YOUR OBJECTIVE: Search the entries below for the string "images" and copy the lines that hold it.

MATERIAL SHOWN:
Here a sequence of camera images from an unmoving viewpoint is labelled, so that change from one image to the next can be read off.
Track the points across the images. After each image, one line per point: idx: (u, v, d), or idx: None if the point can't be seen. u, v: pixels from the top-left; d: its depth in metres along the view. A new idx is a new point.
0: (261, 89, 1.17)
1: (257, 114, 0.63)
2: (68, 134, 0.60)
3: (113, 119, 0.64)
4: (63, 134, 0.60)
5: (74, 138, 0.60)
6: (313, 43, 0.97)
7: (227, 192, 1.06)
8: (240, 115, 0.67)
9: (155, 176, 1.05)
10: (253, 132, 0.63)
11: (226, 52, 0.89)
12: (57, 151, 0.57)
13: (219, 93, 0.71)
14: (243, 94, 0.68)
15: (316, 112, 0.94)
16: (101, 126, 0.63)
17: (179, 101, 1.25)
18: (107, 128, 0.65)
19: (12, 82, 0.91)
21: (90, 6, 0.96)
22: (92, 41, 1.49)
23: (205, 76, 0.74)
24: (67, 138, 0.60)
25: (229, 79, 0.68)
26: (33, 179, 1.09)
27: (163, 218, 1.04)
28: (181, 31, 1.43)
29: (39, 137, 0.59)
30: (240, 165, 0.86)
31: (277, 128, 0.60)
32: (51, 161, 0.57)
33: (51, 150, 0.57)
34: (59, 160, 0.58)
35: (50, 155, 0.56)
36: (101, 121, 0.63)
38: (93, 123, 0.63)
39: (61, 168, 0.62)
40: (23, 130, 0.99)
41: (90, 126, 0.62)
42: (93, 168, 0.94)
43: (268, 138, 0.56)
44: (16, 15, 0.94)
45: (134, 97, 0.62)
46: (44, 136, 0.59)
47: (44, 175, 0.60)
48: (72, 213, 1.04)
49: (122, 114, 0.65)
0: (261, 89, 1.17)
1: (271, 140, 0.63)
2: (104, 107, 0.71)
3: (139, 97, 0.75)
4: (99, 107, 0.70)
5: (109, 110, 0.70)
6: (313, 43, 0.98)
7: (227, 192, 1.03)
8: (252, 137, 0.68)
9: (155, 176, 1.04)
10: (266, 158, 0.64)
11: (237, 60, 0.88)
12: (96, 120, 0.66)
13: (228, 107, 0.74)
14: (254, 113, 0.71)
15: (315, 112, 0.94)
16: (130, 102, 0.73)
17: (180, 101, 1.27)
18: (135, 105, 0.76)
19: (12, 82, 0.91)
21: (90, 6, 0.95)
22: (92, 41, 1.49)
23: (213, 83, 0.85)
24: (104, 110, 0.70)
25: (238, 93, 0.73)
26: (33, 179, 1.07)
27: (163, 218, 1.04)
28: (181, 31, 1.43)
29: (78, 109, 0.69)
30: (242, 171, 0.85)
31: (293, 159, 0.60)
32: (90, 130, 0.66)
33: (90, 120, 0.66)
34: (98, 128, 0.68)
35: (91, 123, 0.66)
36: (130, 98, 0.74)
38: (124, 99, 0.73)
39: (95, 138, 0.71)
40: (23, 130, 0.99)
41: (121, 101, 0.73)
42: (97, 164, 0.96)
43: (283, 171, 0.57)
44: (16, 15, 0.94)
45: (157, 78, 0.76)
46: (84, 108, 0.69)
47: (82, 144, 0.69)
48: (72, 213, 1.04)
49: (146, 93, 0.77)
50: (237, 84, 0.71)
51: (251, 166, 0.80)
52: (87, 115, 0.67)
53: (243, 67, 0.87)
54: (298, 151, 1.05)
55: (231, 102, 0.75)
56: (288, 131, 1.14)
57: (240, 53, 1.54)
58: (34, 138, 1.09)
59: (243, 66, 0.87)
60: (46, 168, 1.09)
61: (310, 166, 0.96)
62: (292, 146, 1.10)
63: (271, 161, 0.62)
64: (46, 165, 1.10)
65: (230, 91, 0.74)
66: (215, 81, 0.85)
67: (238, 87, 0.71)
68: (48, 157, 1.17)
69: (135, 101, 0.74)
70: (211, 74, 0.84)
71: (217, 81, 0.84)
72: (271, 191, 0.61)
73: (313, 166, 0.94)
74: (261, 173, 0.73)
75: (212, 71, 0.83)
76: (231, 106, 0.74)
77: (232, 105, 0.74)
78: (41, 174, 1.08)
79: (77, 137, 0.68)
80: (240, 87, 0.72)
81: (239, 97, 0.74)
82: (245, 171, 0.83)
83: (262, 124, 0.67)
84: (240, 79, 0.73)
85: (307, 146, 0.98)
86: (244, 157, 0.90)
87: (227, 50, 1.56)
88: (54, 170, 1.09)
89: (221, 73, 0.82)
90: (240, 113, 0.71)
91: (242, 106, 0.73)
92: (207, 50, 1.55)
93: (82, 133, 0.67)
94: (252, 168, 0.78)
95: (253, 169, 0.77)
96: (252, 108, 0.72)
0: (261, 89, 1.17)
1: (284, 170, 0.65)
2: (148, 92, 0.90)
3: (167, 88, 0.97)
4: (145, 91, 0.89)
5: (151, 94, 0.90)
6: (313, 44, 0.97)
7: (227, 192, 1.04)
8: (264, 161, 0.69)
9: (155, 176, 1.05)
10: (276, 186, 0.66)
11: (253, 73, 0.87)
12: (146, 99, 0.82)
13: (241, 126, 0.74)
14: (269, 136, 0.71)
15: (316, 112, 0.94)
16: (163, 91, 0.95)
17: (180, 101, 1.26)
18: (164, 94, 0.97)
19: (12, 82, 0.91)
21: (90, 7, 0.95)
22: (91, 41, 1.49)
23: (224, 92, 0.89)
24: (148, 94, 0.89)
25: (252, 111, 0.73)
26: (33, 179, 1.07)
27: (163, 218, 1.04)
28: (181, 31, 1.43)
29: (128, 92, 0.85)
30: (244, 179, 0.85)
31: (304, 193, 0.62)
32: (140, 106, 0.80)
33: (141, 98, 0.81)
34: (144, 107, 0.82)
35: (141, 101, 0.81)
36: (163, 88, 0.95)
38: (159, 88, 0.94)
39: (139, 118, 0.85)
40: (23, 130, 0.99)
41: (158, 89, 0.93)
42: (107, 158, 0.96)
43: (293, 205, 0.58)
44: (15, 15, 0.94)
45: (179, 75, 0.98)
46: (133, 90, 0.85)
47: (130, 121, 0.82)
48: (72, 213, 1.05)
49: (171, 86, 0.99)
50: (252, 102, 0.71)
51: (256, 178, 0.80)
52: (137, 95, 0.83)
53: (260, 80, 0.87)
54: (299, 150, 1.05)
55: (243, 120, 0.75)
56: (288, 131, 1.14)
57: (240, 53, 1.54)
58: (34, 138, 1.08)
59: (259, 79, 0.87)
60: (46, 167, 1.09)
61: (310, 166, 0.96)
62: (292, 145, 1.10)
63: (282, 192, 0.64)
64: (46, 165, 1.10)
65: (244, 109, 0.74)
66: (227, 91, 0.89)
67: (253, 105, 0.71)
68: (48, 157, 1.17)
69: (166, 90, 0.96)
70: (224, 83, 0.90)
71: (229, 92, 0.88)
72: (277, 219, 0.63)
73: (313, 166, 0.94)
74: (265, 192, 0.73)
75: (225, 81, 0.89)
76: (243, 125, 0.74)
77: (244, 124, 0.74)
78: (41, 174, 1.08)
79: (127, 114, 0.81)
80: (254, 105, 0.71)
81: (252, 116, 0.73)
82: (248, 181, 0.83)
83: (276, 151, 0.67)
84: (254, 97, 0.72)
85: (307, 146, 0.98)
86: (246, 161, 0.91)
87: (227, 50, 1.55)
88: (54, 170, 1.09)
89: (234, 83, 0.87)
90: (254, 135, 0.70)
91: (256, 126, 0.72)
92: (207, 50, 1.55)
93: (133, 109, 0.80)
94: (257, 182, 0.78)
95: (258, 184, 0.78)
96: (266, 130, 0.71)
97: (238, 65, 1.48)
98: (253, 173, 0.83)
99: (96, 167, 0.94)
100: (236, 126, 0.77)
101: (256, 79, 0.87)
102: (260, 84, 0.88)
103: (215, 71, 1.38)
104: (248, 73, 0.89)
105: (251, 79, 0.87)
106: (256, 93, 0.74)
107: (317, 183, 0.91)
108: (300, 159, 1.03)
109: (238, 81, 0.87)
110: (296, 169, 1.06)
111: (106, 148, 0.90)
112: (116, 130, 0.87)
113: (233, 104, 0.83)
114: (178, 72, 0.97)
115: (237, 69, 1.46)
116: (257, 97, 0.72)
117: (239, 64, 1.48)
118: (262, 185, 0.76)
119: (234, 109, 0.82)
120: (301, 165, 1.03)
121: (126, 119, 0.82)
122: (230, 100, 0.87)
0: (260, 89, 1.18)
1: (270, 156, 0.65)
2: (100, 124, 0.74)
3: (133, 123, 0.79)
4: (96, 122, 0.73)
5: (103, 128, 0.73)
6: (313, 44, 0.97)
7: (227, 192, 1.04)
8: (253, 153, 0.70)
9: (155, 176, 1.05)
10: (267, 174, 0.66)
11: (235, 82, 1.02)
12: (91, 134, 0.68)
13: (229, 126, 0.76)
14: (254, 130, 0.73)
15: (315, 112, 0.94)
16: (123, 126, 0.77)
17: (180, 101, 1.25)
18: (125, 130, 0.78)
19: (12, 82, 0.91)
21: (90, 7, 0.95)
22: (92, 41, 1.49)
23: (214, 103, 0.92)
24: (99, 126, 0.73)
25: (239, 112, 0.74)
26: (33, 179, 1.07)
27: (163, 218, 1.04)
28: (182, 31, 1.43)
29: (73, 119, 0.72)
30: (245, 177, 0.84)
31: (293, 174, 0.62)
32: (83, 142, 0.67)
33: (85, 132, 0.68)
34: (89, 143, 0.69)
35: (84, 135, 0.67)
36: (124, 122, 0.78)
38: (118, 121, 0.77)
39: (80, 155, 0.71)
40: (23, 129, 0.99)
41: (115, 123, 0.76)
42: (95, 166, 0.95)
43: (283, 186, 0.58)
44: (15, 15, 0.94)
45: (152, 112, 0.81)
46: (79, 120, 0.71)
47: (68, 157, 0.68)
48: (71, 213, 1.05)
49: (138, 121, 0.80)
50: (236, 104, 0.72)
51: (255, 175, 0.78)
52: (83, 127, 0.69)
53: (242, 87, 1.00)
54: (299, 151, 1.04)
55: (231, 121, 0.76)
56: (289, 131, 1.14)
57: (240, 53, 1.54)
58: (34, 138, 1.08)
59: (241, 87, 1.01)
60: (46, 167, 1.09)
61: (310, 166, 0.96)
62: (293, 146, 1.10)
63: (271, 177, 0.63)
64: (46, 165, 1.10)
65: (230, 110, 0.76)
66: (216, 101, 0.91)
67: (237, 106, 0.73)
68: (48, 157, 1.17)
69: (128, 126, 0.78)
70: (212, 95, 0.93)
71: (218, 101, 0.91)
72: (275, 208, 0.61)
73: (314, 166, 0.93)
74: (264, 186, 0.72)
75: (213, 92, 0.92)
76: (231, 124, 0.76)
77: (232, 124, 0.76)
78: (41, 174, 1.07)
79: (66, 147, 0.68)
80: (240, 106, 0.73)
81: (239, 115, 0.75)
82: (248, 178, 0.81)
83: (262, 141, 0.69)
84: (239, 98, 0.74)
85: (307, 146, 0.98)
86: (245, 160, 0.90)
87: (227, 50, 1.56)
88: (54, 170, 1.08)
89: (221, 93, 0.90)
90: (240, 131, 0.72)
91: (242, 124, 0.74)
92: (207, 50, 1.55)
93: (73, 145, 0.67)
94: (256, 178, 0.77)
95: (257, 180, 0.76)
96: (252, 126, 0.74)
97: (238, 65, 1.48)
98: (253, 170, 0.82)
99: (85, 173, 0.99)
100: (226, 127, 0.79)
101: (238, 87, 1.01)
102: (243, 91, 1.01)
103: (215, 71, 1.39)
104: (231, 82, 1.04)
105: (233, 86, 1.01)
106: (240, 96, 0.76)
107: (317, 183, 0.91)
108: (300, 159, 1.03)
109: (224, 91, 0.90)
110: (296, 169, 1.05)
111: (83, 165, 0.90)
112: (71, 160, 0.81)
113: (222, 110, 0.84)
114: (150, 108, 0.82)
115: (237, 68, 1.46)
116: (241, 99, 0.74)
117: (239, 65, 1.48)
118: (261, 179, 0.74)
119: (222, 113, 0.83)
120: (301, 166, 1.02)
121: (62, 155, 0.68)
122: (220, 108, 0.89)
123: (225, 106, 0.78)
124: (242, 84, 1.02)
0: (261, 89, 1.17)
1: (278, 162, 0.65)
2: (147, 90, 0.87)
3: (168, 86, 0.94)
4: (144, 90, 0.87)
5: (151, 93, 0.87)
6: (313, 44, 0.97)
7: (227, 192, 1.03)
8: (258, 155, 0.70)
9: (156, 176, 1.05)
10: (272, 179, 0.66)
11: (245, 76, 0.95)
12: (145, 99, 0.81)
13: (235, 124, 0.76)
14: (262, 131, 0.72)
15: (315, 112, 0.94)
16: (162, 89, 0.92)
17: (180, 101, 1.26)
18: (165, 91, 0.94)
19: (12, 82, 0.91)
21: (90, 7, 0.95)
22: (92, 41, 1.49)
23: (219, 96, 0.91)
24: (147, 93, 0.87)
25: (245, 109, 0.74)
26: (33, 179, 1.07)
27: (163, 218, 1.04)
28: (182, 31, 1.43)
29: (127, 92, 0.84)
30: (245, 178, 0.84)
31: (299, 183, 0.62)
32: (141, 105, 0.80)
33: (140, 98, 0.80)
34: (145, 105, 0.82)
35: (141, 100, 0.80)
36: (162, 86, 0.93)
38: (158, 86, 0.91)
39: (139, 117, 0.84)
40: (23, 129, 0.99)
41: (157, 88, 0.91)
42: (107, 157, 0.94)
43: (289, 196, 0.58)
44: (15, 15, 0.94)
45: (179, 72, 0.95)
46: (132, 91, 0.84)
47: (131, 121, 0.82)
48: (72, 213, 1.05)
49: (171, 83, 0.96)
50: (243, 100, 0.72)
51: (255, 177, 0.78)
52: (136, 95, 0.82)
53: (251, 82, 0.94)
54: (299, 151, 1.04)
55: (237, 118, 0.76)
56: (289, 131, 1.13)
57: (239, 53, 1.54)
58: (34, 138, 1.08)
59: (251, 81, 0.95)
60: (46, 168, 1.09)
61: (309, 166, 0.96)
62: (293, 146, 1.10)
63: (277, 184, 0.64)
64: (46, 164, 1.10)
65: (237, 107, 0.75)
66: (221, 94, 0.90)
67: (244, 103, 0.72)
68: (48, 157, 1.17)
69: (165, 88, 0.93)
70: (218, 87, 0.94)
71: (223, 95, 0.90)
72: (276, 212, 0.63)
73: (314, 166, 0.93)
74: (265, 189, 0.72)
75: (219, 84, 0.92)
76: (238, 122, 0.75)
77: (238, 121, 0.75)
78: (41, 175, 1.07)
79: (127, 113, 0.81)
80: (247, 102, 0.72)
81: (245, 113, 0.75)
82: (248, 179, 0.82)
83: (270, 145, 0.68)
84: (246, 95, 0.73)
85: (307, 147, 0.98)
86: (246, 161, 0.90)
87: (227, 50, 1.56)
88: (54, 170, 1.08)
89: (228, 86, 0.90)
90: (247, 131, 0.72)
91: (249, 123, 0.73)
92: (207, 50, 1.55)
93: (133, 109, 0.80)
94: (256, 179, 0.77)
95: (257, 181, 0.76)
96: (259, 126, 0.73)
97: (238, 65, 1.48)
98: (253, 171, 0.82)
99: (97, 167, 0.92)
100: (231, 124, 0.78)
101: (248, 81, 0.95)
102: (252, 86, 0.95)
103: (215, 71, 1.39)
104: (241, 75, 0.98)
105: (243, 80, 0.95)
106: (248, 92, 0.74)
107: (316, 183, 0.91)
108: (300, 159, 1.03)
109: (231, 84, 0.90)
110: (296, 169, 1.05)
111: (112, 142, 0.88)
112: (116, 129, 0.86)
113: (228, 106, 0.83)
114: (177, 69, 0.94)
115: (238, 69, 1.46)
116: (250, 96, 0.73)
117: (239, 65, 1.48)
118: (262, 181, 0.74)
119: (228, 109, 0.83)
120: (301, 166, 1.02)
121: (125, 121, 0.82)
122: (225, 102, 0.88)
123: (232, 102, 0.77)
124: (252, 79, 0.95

EXERCISE ANSWER:
Here a sequence of camera images from an unmoving viewpoint is labelled, so that change from one image to the next can be read off.
Track the points across the images. After each image, one line per point: idx: (u, v, d), or idx: None if the point can't be seen. u, v: pixels from the top-left; d: its depth in metres along the view. A new idx is a new point.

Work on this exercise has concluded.